Coronary Artery Disease
Rationale and design of the MGuard for acute ST elevation reperfusion MASTER trial
Conflict of interest: Nothing to report
Primary percutaneous coronary intervention (PCI) improves survival compared with thrombolytic therapy in ST-segment elevation myocardial infarction (STEMI), with much of the benefit attributable to greater rates of normal epicardial and myocardial perfusion resulting in enhanced myocardial salvage. However, reduced tissue reperfusion after primary PCI may occur from distal thromboemboli with capillary plugging. The MGuard stent consists of a balloon-expandable metallic scaffold with mesh sleeve fibers of polyethylene terephthalate attached to its outer surface to trap friable debris/thrombi and reduce distal embolization. The MGuard for Acute ST Elevation Reperfusion (MASTER) trial has been designed to evaluate the MGuard stent in patients with STEMI.
The MASTER trial is a prospective, multicenter, randomized study designed to compare the incidence of complete (=70%) ST-segment resolution with PCI using bare metal or drug-eluting stents (the control arm) versus PCI with the MGuard stent, measured 60 to 90 min after the last angiogram (primary endpoint).

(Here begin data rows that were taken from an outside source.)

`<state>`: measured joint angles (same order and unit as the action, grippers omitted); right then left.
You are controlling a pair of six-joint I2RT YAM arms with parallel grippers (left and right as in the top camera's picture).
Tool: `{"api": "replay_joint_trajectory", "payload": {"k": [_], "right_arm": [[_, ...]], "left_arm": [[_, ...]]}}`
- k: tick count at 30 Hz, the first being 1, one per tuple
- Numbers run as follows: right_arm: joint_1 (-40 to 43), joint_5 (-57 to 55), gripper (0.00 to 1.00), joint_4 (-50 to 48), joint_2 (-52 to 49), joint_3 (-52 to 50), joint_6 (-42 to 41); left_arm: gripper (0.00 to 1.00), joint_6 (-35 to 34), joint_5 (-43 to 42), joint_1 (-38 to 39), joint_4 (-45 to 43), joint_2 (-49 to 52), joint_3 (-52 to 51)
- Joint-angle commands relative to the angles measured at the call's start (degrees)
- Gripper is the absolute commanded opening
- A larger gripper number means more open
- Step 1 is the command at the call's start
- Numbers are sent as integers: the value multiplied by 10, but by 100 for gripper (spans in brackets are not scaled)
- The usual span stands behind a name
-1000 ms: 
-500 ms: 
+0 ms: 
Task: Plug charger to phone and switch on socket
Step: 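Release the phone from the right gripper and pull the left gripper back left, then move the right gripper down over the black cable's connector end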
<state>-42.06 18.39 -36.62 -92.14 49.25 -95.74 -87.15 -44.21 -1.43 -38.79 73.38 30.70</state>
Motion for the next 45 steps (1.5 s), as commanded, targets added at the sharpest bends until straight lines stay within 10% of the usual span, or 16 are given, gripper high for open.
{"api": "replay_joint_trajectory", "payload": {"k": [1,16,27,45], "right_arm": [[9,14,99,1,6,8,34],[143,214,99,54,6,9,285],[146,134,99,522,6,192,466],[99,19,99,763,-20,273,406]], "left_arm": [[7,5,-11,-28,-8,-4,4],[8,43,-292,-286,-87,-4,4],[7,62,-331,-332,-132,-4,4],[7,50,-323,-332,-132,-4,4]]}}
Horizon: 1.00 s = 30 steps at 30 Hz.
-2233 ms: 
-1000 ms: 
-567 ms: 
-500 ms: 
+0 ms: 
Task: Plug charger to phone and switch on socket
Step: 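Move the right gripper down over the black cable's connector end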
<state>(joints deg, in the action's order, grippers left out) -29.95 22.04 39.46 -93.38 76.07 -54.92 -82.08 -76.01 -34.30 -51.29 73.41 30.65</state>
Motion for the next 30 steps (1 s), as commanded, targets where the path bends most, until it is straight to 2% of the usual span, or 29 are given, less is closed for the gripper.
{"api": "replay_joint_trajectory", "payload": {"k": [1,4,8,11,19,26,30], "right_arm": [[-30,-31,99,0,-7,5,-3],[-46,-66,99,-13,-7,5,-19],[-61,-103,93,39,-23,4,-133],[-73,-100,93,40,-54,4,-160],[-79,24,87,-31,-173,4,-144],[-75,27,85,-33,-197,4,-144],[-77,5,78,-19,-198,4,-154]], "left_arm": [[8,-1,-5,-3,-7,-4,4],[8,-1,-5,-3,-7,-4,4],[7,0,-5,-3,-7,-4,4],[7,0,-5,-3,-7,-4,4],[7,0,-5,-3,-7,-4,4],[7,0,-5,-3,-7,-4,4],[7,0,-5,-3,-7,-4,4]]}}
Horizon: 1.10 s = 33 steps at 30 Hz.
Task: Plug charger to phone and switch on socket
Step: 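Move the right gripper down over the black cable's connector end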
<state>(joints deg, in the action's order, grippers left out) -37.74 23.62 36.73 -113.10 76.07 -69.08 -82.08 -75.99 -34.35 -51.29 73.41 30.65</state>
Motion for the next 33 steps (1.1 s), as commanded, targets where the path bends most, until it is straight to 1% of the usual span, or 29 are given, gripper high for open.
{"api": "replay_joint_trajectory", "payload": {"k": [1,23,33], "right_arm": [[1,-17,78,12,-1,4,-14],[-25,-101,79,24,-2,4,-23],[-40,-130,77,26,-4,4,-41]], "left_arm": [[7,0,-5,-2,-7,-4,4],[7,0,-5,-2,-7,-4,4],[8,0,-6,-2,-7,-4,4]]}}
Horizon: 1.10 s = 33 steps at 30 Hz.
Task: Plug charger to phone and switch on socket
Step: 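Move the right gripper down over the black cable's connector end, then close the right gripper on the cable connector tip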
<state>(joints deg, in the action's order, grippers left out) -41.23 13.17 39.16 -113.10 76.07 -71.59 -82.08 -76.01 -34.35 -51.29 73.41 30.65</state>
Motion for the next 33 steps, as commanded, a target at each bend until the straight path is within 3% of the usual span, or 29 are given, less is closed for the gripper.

Secondary endpoints include the rates of TIMI flow and myocardial blush, and clinical outcomes through 1-year follow-up. The study has enrolled 432 patients with STEMI undergoing primary or rescue angioplasty within 12 hr of symptom onset and includes substudies with cardiac magnetic resonance imaging and quantitative coronary angiography to evaluate infarct size, microvascular obstruction, and angiographic restenosis.
Distal embolization is common during primary PCI and results in reduced myocardial perfusion and lack of reduction of infarct size. The MASTER trial is a prospective, randomized trial designed to assess the potential of the novel MGuard stent with protective mesh net to reduce embolization and enhance myocardial reperfusion compared with routine PCI in the setting of STEMI. © 2013 Wiley Periodicals, Inc.